WHAT IS BEING ASKED: Please reproduce the entries below exactly, leaving the pictures out.

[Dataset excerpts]
:::
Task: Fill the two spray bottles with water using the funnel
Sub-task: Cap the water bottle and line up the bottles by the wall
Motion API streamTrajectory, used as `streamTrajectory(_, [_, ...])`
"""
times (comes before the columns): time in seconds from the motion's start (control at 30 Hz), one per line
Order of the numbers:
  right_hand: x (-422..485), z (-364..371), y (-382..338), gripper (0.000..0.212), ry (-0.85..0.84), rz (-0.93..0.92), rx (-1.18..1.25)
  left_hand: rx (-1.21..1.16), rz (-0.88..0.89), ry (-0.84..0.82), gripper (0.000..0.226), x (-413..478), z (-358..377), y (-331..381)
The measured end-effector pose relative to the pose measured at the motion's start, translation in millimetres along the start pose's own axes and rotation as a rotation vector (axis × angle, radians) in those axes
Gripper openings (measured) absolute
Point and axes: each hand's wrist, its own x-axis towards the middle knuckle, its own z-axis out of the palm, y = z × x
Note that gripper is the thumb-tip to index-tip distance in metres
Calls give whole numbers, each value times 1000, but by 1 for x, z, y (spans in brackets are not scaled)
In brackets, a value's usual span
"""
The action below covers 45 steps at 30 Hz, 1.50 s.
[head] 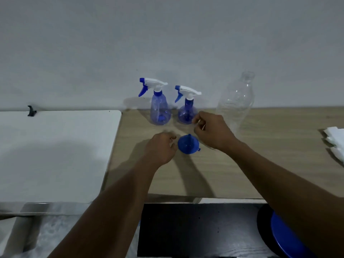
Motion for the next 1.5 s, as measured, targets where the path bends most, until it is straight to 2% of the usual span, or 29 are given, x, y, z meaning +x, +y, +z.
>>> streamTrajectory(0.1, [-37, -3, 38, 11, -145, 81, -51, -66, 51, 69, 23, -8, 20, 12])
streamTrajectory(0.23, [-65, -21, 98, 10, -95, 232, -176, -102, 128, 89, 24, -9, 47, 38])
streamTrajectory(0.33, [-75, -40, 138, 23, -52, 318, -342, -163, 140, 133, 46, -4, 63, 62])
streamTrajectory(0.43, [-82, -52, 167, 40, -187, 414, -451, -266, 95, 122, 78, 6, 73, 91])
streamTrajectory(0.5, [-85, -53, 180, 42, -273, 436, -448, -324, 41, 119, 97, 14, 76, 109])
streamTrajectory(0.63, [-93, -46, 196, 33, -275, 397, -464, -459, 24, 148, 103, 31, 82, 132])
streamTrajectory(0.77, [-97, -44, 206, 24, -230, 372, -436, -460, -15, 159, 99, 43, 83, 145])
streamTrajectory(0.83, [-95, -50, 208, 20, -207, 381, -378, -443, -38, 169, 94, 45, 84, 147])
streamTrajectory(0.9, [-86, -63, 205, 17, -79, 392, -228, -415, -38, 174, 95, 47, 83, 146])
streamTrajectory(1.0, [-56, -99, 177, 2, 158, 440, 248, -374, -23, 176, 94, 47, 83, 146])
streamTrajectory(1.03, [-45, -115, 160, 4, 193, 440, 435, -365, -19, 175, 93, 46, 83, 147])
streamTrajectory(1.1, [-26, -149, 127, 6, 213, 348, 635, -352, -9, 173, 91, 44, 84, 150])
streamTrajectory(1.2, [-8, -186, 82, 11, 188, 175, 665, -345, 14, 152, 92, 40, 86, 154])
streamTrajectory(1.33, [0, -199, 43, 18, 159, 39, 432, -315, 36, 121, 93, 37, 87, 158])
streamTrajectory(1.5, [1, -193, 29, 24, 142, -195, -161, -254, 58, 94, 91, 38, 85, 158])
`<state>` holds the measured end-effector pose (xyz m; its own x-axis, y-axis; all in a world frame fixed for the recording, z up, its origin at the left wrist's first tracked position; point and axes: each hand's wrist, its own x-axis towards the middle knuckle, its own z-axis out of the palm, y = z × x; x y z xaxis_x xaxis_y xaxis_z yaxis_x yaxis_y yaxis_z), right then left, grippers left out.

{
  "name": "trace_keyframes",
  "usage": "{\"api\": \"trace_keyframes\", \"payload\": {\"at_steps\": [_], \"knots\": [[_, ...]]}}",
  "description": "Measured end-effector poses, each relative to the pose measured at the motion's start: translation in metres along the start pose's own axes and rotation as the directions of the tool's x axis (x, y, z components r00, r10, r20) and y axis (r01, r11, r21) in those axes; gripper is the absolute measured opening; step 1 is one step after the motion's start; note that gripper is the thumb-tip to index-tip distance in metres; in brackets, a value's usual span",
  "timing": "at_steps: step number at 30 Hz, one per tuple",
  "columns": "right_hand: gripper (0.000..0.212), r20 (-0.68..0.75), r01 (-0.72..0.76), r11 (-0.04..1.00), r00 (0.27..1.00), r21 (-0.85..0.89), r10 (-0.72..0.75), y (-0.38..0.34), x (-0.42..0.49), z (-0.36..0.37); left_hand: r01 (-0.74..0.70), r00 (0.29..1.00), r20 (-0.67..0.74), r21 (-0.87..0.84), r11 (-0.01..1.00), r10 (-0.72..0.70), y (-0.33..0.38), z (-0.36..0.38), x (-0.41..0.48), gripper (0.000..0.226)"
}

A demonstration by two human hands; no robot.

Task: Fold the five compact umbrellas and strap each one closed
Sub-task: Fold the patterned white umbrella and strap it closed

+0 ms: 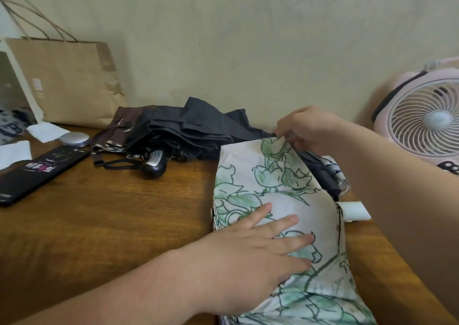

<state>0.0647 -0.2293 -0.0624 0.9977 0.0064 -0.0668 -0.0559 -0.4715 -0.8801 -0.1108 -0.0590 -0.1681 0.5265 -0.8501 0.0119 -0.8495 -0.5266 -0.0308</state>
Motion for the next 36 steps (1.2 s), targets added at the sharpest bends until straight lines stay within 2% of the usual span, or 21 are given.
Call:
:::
COMPLETED TASK:
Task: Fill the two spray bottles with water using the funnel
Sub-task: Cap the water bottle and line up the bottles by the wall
Motion API streamTrajectory, used as `streamTrajectory(_, [_, ...])`
"""
times (comes before the columns): time in seconds from the motion's start (control at 30 Hz), one per line
Order of the numbers:
  right_hand: x (-422..485), z (-364..371), y (-382..338), gripper (0.000..0.212), ry (-0.85..0.84), rz (-0.93..0.92), rx (-1.18..1.25)
  left_hand: rx (-1.21..1.16), rz (-0.88..0.89), ry (-0.84..0.82), gripper (0.000..0.226), x (-413..478), z (-358..377), y (-331..381)
The measured end-effector pose relative to the pose measured at the motion's start, translation in millimetres along the start pose's own axes and rotation as a rotation vector (axis × angle, radians) in those axes
Gripper openings (measured) absolute
Point and axes: each hand's wrist, its own x-axis towards the middle knuckle, its own z-axis out of the palm, y = z × x
Note that gripper is the thumb-tip to index-tip distance in metres
Calls give whole numbers, each value times 1000, but by 1 for x, z, y (spans in brackets are not scaled)
In brackets, a value's usual span
"""
The action below covers 45 steps at 30 Hz, 1.50 s.
[head] 
Motion for the next 1.5 s, as measured, targets where the path bends most, until it is straight to 2% of the usual span, or 29 are given, x, y, z meaning +x, +y, +z.
>>> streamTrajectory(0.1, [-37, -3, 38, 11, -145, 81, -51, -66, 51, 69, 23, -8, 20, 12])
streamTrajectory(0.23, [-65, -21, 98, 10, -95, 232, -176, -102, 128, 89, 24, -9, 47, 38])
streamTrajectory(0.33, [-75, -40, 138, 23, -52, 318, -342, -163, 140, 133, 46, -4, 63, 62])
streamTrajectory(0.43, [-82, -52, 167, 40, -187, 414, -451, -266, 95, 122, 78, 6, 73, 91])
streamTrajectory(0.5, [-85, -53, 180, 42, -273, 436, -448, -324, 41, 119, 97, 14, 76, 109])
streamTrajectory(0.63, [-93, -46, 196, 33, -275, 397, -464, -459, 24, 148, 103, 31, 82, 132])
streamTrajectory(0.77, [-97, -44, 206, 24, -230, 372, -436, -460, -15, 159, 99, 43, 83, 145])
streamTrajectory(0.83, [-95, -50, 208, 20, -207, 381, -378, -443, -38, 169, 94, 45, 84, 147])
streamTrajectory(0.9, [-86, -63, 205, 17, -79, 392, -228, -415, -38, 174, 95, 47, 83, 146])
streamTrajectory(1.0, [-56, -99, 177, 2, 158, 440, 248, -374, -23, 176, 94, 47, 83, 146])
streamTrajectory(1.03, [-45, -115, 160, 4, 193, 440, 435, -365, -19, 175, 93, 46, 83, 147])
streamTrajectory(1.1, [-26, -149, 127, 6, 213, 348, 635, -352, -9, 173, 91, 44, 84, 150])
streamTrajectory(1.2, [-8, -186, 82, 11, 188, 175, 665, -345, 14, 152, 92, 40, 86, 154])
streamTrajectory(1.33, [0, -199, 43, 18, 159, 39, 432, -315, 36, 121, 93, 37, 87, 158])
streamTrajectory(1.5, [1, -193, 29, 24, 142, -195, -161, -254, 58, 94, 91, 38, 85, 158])
`<state>` holds the measured end-effector pose (xyz m; its own x-axis, y-axis; all in a world frame fixed for the recording, z up, its origin at the left wrist's first tracked position; point and axes: each hand's wrist, its own x-axis towards the middle knuckle, its own z-axis out of the palm, y = z × x; x y z xaxis_x xaxis_y xaxis_z yaxis_x yaxis_y yaxis_z), right then left, grippers left out.

{
  "name": "trace_keyframes",
  "usage": "{\"api\": \"trace_keyframes\", \"payload\": {\"at_steps\": [_], \"knots\": [[_, ...]]}}",
  "description": "Measured end-effector poses, each relative to the pose measured at the motion's start: translation in metres along the start pose's own axes and rotation as the directions of the tool's x axis (x, y, z components r00, r10, r20) and y axis (r01, r11, r21) in those axes; gripper is the absolute measured opening; step 1 is one step after the motion's start; note that gripper is the thumb-tip to index-tip distance in metres; in brackets, a value's usual span",
  "timing": "at_steps: step number at 30 Hz, one per tuple",
  "columns": "right_hand: gripper (0.000..0.212), r20 (-0.68..0.75), r01 (-0.72..0.76), r11 (-0.04..1.00), r00 (0.27..1.00), r21 (-0.85..0.89), r10 (-0.72..0.75), y (-0.38..0.34), x (-0.42..0.49), z (-0.36..0.37); left_hand: r01 (-0.74..0.70), r00 (0.29..1.00), r20 (-0.67..0.74), r21 (-0.87..0.84), r11 (-0.01..1.00), r10 (-0.72..0.70), y (-0.33..0.38), z (-0.36..0.38), x (-0.41..0.48), gripper (0.000..0.226)"
}

A demonstration by two human hands; no robot.

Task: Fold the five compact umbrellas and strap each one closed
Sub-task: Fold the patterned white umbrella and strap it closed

+0 ms: 

<state>0.0647 -0.2293 -0.0624 0.9977 0.0064 -0.0668 -0.0559 -0.4715 -0.8801 -0.1108 -0.0590 -0.1681 0.5265 -0.8501 0.0119 -0.8495 -0.5266 -0.0308</state>
Motion for the next 36 steps (1.2 s), targets added at the sharpest bends until straight lines stay within 2% of the usual span, or 21 are given.
Call:

No more output is needed for this exercise.